Stanford researchers have found a way to use silicon nanowires to reinvent the rechargeable lithium-ion batteries that power laptops, iPods, video cameras, cell phones, and countless other devices. The new technology produces 10x the amount of electricity of existing lithium-ion batteries. A laptop that now runs on battery for 2 hours could operate for 20 hours

2011-08-16: The progress in battery energy density has been very slow.

2019-04-25: 1000 Wh / kg? Though see their roadmap from a few years later that is more like 300 Wh / kg.

Innolith have the world’s first 1000 Wh/kg rechargeable battery. This would 3x the range of electric cars. The Innolith Energy Battery would radically reduce costs by not using exotic and expensive materials.


2020-10-14: AI battery research

In a paper published in Nature in February, Chueh and his colleagues described an experiment in which an AI was able to discover the optimal method for 10-minute fast-charging a lithium-ion battery. Finding optimal solutions in a huge search space is exactly the type of problem AI was built to solve. But until recently, battery-building AIs were hampered by a lack of data. “Historically, battery data has been very difficult to acquire because it’s not shared between researchers and companies”
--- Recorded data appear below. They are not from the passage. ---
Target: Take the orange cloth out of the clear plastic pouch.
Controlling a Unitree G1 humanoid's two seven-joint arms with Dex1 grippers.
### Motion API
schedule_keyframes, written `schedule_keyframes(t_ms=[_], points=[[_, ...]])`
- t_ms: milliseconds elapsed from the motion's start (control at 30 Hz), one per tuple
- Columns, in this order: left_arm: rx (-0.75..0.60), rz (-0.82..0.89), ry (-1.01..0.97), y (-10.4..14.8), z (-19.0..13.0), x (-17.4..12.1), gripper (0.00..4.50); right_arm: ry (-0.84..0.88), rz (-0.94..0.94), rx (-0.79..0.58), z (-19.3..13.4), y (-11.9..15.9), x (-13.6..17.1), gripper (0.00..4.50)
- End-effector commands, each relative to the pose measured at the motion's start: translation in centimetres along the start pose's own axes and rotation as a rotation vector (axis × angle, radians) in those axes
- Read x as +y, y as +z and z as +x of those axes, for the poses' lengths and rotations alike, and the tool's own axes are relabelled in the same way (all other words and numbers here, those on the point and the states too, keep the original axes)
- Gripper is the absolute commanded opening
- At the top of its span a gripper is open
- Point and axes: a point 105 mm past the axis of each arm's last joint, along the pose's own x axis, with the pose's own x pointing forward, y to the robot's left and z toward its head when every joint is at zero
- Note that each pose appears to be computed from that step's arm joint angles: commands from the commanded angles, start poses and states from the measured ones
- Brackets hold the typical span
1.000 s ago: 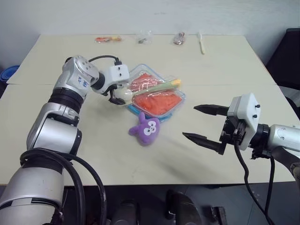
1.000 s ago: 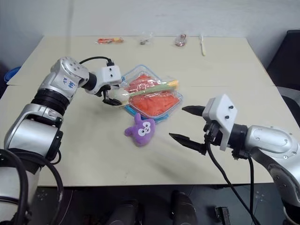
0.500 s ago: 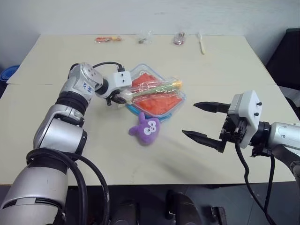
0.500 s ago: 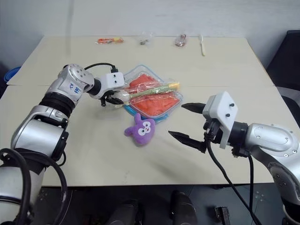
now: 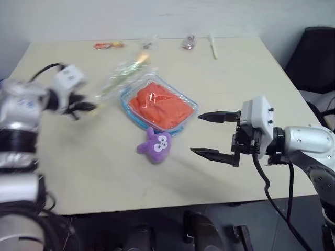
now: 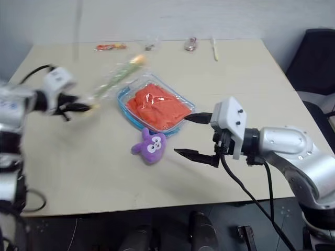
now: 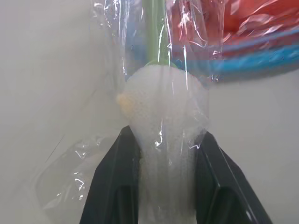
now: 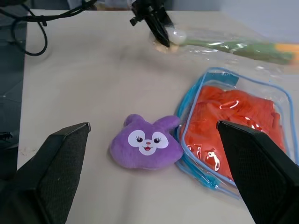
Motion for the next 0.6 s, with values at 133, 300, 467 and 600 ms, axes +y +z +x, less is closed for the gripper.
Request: schedule_keyframes(t_ms=[133, 300, 467, 600], points=[[0.100, -0.251, 0.447, -8.6, -9.1, 4.8, 1.06, 0.176, -0.042, -0.087, 1.1, 1.5, 0.8, 4.50], [0.120, -0.385, 0.569, -12.3, -11.5, 4.4, 1.06, 0.263, -0.033, -0.117, 1.5, 1.7, 1.0, 4.50], [0.176, -0.448, 0.575, -15.1, -11.8, 2.9, 1.38, 0.261, -0.038, -0.127, 2.1, 1.7, 0.2, 4.50], [0.223, -0.480, 0.602, -16.6, -12.4, 2.7, 2.68, 0.251, -0.041, -0.126, 2.2, 1.6, 0.0, 4.50]])
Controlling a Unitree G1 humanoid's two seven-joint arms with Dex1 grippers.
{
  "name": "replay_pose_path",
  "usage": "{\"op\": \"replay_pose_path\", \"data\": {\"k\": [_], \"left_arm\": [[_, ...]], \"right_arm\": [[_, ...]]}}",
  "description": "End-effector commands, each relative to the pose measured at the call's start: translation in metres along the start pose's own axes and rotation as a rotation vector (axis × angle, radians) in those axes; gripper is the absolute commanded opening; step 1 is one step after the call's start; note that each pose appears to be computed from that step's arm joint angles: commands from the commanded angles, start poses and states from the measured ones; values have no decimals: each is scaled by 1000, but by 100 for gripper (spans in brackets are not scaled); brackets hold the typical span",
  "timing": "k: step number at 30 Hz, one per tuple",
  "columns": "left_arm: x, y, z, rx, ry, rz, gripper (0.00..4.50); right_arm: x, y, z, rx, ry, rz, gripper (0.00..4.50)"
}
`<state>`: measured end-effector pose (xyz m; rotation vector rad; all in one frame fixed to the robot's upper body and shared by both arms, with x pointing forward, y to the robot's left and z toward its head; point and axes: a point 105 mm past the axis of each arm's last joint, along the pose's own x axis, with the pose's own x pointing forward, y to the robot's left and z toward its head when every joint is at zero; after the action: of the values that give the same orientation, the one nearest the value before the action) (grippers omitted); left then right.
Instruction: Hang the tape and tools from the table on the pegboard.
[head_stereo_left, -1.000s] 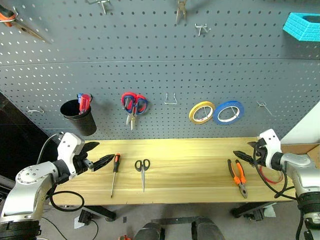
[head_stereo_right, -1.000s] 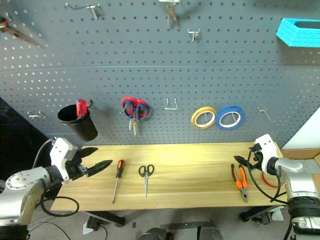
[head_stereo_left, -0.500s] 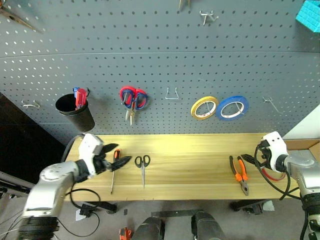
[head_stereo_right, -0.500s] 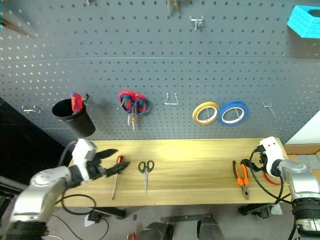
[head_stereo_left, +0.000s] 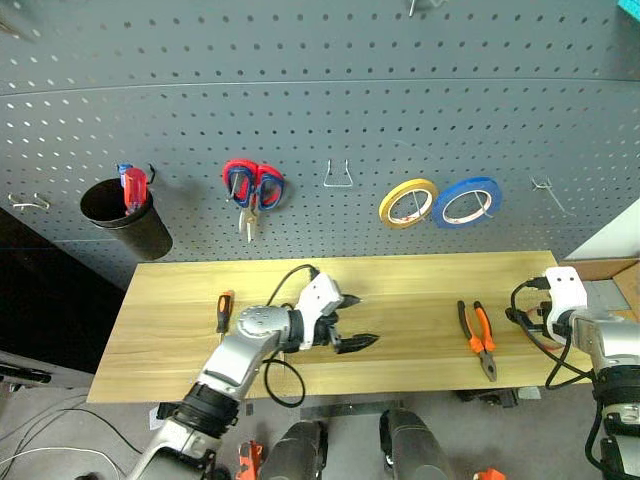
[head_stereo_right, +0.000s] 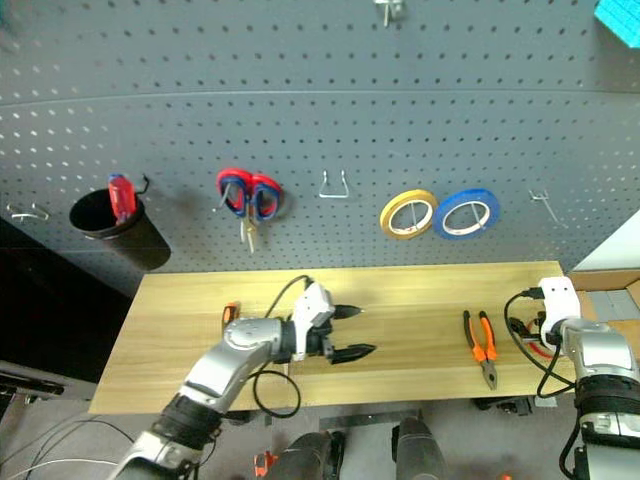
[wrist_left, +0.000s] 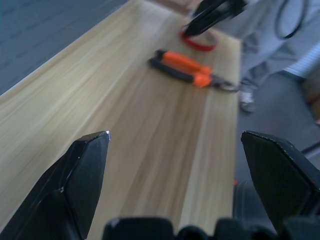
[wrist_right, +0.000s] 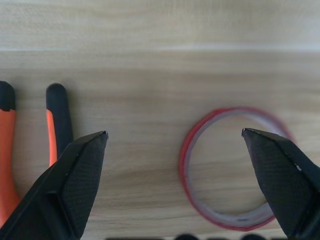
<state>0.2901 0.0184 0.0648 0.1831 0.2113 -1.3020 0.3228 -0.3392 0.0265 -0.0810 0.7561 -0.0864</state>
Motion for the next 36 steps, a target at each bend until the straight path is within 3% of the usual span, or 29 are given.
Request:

2020-11-07: Structural batteries

While structural batteries for vehicles are highly rigid, the cell developed by Kotov’s team is meant to be pliable to cope with the movements of the robots. They’re also incredibly energy-dense. As Kotov and his team detailed in a paper published earlier this year, their structural batteries have 72 times the energy capacity of a conventional lithium-ion cell of the same volume. For now, their batteries are being used to power robotic toys and small drones as a proof of concept. He expects they’ll be used in midsize robots as well as larger hobby drones in the not-so-distant future. “Drones and medium-size robots need to have new solutions for energy storage. I can guarantee you that structural batteries will be a part of that.”
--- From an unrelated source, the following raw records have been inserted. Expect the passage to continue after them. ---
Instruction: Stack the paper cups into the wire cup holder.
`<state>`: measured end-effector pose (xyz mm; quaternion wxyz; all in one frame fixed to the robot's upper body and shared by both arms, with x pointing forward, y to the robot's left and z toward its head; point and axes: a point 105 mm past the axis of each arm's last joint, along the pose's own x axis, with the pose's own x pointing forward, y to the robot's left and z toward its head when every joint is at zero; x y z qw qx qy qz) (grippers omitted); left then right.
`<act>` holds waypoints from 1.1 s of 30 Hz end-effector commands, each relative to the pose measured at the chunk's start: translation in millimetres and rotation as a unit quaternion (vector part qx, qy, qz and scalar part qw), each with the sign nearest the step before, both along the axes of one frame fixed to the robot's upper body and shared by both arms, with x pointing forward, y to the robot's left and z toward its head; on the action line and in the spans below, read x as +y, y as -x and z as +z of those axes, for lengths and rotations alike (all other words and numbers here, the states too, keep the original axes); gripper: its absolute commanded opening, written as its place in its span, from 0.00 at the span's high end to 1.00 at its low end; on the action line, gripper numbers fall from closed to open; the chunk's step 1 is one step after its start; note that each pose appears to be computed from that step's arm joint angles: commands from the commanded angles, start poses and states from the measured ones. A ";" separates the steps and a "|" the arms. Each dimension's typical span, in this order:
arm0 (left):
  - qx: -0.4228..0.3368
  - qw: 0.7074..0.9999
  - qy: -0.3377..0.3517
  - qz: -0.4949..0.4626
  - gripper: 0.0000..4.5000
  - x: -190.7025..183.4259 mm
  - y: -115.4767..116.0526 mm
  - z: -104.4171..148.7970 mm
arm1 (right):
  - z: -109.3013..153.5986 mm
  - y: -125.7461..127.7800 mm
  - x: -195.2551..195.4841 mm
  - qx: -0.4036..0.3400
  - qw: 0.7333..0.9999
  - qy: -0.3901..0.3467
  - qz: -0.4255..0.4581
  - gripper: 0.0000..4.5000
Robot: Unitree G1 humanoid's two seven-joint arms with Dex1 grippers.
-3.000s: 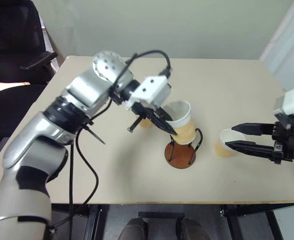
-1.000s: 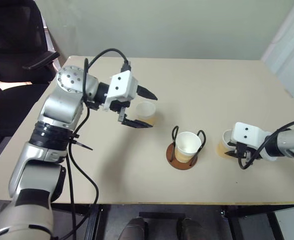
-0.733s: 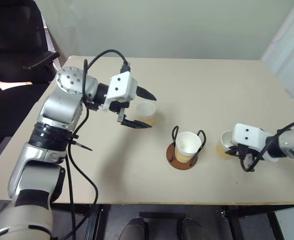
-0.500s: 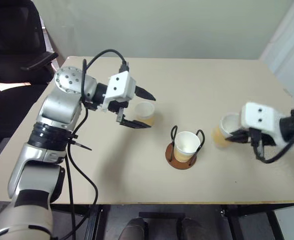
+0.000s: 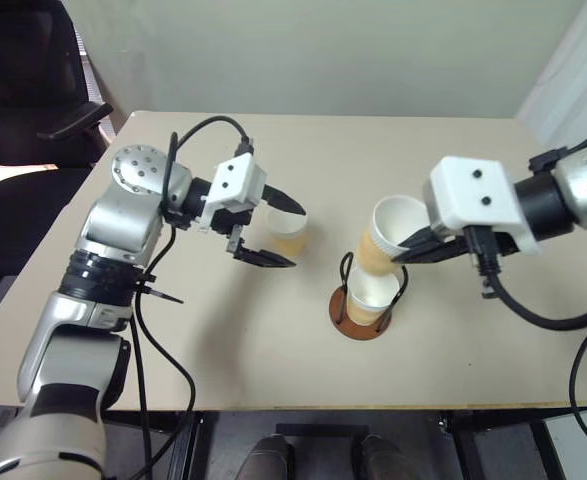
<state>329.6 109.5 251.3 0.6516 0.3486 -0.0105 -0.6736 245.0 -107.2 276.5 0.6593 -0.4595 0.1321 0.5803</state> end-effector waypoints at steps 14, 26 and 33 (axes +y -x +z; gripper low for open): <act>-0.026 1.000 0.001 0.011 0.00 3.7 3.7 7.5 | -25.5 -11.2 1.5 0.004 1.000 0.011 -0.003 0.87; -0.096 0.994 -0.024 0.040 0.00 11.4 -2.9 21.8 | 30.5 -25.8 -13.2 -0.019 0.985 -0.134 -0.104 0.50; -0.174 0.973 -0.122 0.091 0.00 14.0 -21.3 7.5 | 49.2 -7.5 -38.4 -0.017 0.971 -0.195 -0.135 0.50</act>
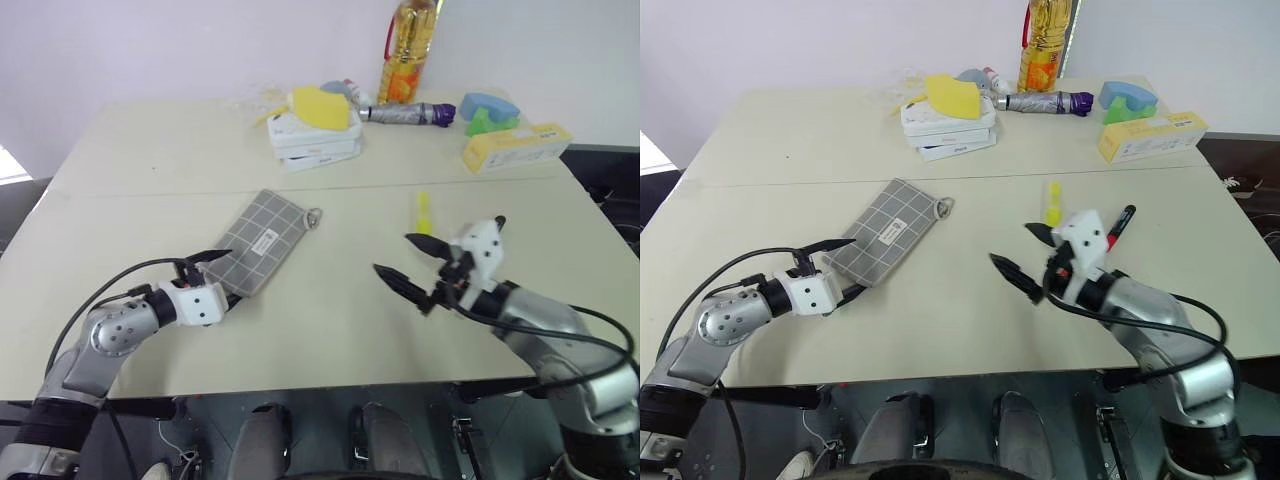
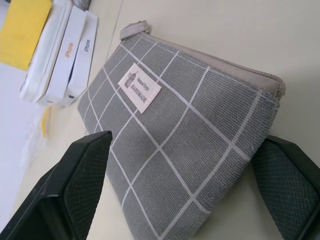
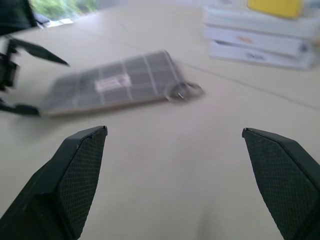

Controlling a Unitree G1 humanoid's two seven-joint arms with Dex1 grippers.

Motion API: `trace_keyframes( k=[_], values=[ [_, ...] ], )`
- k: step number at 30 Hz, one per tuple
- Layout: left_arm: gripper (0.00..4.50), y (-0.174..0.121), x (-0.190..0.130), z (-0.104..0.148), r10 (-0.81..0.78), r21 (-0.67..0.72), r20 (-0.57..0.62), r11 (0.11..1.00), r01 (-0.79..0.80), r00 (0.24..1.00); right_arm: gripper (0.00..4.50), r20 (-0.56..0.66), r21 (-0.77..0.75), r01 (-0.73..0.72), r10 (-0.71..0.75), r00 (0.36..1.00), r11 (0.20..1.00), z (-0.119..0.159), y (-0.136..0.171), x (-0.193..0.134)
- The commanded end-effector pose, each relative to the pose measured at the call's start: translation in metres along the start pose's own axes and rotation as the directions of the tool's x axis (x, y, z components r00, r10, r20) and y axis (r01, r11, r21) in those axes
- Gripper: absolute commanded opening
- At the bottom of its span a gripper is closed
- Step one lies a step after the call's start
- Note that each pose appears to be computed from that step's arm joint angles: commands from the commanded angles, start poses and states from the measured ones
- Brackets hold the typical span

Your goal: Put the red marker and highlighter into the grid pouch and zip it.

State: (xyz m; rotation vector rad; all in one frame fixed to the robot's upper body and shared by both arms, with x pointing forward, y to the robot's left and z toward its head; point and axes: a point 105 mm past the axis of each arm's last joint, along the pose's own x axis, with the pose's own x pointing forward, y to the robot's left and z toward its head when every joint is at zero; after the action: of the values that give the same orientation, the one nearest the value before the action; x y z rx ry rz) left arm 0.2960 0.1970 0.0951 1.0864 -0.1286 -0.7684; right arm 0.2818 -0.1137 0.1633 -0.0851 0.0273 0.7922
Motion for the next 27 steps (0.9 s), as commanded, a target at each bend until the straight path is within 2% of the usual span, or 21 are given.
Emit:
trace_keyframes(
  k=[1,6,8,9,11,16,19,27],
  values=[
    [4.44,-0.018,0.000,-0.008,-0.059,-0.043,-0.016,0.997,0.058,0.998,4.50,0.016,-0.039,0.041,-0.040,0.999,0.998,0.000,0.003,0.035],
    [4.44,-0.012,0.000,-0.005,-0.032,-0.049,-0.004,0.998,0.031,0.999,4.50,-0.027,-0.026,-0.005,0.004,1.000,1.000,-0.009,0.021,0.088],
    [4.50,-0.012,-0.002,-0.005,-0.034,-0.051,-0.003,0.998,0.034,0.999,3.98,-0.076,-0.005,-0.034,0.034,0.997,0.999,-0.016,0.030,0.113],
    [4.50,-0.013,-0.003,-0.006,-0.036,-0.051,-0.003,0.998,0.036,0.999,3.63,-0.089,-0.005,-0.040,0.039,0.995,0.999,-0.017,0.032,0.121],
    [4.50,-0.012,-0.004,-0.006,-0.036,-0.052,-0.006,0.998,0.035,0.999,2.64,-0.105,0.003,-0.013,0.014,0.994,1.000,-0.019,0.029,0.135],
    [4.50,-0.013,-0.006,-0.006,-0.039,-0.057,-0.006,0.998,0.038,0.999,0.03,-0.093,0.058,0.048,-0.043,0.995,0.997,-0.017,0.026,0.157],
    [4.50,-0.013,-0.006,-0.005,-0.041,-0.060,-0.006,0.997,0.040,0.999,0.03,-0.174,0.036,0.093,-0.085,0.981,0.995,-0.033,0.030,0.172],
    [4.50,-0.014,-0.009,-0.001,-0.054,-0.077,0.018,0.995,0.056,0.998,0.03,-0.263,0.052,0.016,-0.002,0.965,0.999,-0.053,0.051,0.180]
  ],
)
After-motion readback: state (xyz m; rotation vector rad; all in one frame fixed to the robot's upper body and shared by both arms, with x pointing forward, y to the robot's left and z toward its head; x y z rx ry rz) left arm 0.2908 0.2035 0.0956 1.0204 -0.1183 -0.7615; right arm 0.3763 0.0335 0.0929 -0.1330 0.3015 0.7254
2022-04-15: Future battery technologies

On a longer time horizon, we consider Lithium-oxygen batteries an intriguing possibility. This class of battery derives energy by oxidizing pure lithium metal with a source of oxygen, traditionally in the form of ambient air. Reacting pure lithium with ambient oxygen can result in an electrochemical cell with the highest possible energy density of any metal, yielding theoretical capacities of 11k Wh/kg (not counting the weight of the reacted oxygen). This is noteworthy when Li-ion is today topping out at 250 Wh/kg, and Li-metal will theoretically top out around 3k Wh/kg. And especially interesting when you consider that liquid gasoline has a maximum energy density of 13k Wh/kg, with only 1.7k Wh/kg delivered to the wheels after losses. But a lithium-air battery in this basic configuration is not rechargeable. And significant technological challenges remain before any appreciable cycle-life is expected from batteries built with this technology. These lithium-air or lithium-oxygen batteries are at least 5–10 years away from commercialization, but could disrupt the market with a 10x step-change in energy density, rivaling liquid gasoline in terms of raw energy density.


2023-03-12: Li-S battery startup. Zeta’s cathode is based on a sulfurized carbon material that offers high stability and superior sulfur content, outperforming current metal-based cathode materials. Their sulfur-based cathodes are inherently inexpensive, have effective cost-per-energy use no cobalt and have 0 dependency on precious metal cost volatility or foreign nations.